## Exercise brief:
Each entry must be restated word for word, with nothing omitted.

## Data under study:
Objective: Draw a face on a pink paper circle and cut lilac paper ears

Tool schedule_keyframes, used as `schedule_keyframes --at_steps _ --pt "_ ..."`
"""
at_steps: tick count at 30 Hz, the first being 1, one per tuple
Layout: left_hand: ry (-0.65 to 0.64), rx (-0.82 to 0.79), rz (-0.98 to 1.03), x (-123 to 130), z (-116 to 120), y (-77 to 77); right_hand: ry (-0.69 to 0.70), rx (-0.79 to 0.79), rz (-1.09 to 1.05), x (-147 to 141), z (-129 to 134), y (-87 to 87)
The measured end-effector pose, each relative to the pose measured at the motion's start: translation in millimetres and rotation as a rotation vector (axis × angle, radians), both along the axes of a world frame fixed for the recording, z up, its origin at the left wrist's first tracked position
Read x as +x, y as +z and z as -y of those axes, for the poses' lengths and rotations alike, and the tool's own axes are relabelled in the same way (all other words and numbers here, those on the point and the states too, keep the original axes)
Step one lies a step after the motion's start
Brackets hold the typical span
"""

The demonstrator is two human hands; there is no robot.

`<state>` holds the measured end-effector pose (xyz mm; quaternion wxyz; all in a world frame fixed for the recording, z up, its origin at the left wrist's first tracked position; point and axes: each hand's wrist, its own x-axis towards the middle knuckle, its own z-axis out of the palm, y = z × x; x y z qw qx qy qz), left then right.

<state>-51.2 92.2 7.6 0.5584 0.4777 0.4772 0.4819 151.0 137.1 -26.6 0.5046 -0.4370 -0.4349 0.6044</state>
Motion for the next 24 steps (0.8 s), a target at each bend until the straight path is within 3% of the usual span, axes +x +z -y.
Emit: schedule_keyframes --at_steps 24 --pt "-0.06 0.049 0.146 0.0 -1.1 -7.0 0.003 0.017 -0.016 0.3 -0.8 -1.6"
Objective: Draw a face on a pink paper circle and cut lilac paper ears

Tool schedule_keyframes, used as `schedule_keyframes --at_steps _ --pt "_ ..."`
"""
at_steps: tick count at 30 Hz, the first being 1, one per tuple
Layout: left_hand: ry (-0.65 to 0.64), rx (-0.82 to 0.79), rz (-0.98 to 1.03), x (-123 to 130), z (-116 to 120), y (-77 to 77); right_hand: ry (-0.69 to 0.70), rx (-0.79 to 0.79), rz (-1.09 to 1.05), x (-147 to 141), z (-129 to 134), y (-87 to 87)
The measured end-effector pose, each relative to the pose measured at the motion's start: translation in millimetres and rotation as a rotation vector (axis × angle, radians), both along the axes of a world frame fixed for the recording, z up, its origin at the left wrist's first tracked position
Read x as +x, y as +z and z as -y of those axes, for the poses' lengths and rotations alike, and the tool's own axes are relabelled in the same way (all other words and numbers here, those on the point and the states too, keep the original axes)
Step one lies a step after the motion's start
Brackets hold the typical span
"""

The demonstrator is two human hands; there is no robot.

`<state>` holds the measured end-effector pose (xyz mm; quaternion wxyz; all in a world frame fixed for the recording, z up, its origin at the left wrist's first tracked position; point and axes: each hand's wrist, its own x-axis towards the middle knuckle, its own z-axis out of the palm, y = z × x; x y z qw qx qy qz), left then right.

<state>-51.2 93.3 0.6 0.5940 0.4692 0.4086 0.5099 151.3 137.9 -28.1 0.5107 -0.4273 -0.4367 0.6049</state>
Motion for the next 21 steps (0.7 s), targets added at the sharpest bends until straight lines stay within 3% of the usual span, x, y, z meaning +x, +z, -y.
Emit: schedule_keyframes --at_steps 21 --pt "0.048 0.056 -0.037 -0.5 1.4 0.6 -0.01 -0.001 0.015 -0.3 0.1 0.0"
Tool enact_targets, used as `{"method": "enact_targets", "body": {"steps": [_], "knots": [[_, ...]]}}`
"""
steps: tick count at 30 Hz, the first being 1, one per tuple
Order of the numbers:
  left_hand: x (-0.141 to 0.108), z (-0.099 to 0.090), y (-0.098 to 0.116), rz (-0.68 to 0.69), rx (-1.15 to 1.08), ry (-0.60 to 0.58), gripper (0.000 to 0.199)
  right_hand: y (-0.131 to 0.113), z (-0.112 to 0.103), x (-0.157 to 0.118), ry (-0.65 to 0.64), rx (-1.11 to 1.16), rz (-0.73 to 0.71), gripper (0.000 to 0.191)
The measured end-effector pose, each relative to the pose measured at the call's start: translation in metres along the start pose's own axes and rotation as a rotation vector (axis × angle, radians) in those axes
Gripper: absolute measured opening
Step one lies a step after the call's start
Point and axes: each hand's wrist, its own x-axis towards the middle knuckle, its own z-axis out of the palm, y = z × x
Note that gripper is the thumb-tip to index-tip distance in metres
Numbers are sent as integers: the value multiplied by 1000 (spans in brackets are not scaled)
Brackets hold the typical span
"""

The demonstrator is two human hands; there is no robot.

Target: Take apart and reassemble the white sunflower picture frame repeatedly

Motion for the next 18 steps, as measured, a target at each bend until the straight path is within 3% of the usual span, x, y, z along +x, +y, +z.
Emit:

## Answer to this task:
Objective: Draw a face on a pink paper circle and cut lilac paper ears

Tool schedule_keyframes, used as `schedule_keyframes --at_steps _ --pt "_ ..."`
"""
at_steps: tick count at 30 Hz, the first being 1, one per tuple
Layout: left_hand: ry (-0.65 to 0.64), rx (-0.82 to 0.79), rz (-0.98 to 1.03), x (-123 to 130), z (-116 to 120), y (-77 to 77); right_hand: ry (-0.69 to 0.70), rx (-0.79 to 0.79), rz (-1.09 to 1.05), x (-147 to 141), z (-129 to 134), y (-87 to 87)
The measured end-effector pose, each relative to the pose measured at the motion's start: translation in millimetres and rotation as a rotation vector (axis × angle, radians), both along the axes of a world frame fixed for the recording, z up, its origin at the left wrist's first tracked position
Read x as +x, y as +z and z as -y of those axes, for the poses' lengths and rotations alike, and the tool's own axes are relabelled in the same way (all other words and numbers here, those on the point and the states too, keep the original axes)
Step one lies a step after the motion's start
Brackets hold the typical span
"""

The demonstrator is two human hands; there is no robot.

`<state>` holds the measured end-effector pose (xyz mm; quaternion wxyz; all in a world frame fixed for the recording, z up, its origin at the left wrist's first tracked position; point and axes: each hand's wrist, its own x-axis towards the middle knuckle, its own z-axis out of the palm, y = z × x; x y z qw qx qy qz), left then right.

<state>-51.2 92.2 7.6 0.5584 0.4777 0.4772 0.4819 151.0 137.1 -26.6 0.5046 -0.4370 -0.4349 0.6044</state>
Motion for the next 24 steps (0.8 s), a target at each bend until the straight path is within 3% of the usual span, axes +x +z -y.
Emit: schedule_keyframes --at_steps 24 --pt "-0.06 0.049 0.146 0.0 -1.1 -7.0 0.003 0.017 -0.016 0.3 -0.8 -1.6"
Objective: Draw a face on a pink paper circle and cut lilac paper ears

Tool schedule_keyframes, used as `schedule_keyframes --at_steps _ --pt "_ ..."`
"""
at_steps: tick count at 30 Hz, the first being 1, one per tuple
Layout: left_hand: ry (-0.65 to 0.64), rx (-0.82 to 0.79), rz (-0.98 to 1.03), x (-123 to 130), z (-116 to 120), y (-77 to 77); right_hand: ry (-0.69 to 0.70), rx (-0.79 to 0.79), rz (-1.09 to 1.05), x (-147 to 141), z (-129 to 134), y (-87 to 87)
The measured end-effector pose, each relative to the pose measured at the motion's start: translation in millimetres and rotation as a rotation vector (axis × angle, radians), both along the axes of a world frame fixed for the recording, z up, its origin at the left wrist's first tracked position
Read x as +x, y as +z and z as -y of those axes, for the poses' lengths and rotations alike, and the tool's own axes are relabelled in the same way (all other words and numbers here, those on the point and the states too, keep the original axes)
Step one lies a step after the motion's start
Brackets hold the typical span
"""

The demonstrator is two human hands; there is no robot.

`<state>` holds the measured end-effector pose (xyz mm; quaternion wxyz; all in a world frame fixed for the recording, z up, its origin at the left wrist's first tracked position; point and axes: each hand's wrist, its own x-axis towards the middle knuckle, its own z-axis out of the palm, y = z × x; x y z qw qx qy qz), left then right.

<state>-51.2 93.3 0.6 0.5940 0.4692 0.4086 0.5099 151.3 137.9 -28.1 0.5107 -0.4273 -0.4367 0.6049</state>
Motion for the next 21 steps (0.7 s), targets added at the sharpest bends until straight lines stay within 3% of the usual span, x, y, z meaning +x, +z, -y.
Emit: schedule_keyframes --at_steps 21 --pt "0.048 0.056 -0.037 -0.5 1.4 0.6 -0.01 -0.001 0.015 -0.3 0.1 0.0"
Tool enact_targets, used as `{"method": "enact_targets", "body": {"steps": [_], "knots": [[_, ...]]}}`
"""
steps: tick count at 30 Hz, the first being 1, one per tuple
Order of the numbers:
  left_hand: x (-0.141 to 0.108), z (-0.099 to 0.090), y (-0.098 to 0.116), rz (-0.68 to 0.69), rx (-1.15 to 1.08), ry (-0.60 to 0.58), gripper (0.000 to 0.199)
  right_hand: y (-0.131 to 0.113), z (-0.112 to 0.103), x (-0.157 to 0.118), ry (-0.65 to 0.64), rx (-1.11 to 1.16), rz (-0.73 to 0.71), gripper (0.000 to 0.191)
The measured end-effector pose, each relative to the pose measured at the call's start: translation in metres along the start pose's own axes and rotation as a rotation vector (axis × angle, radians) in those axes
Gripper: absolute measured opening
Step one lies a step after the call's start
Point and axes: each hand's wrist, its own x-axis towards the middle knuckle, its own z-axis out of the palm, y = z × x
Note that gripper is the thumb-tip to index-tip distance in metres
Numbers are sent as integers: the value multiplied by 1000 (spans in brackets are not scaled)
Brackets hold the typical span
"""

The demonstrator is two human hands; there is no robot.

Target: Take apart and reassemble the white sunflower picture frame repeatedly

Motion for the next 18 steps, as measured, a target at each bend until the straight path is within 3% of the usual span, x, y, z along +x, +y, +z.
Emit:

There's no more to this exercise.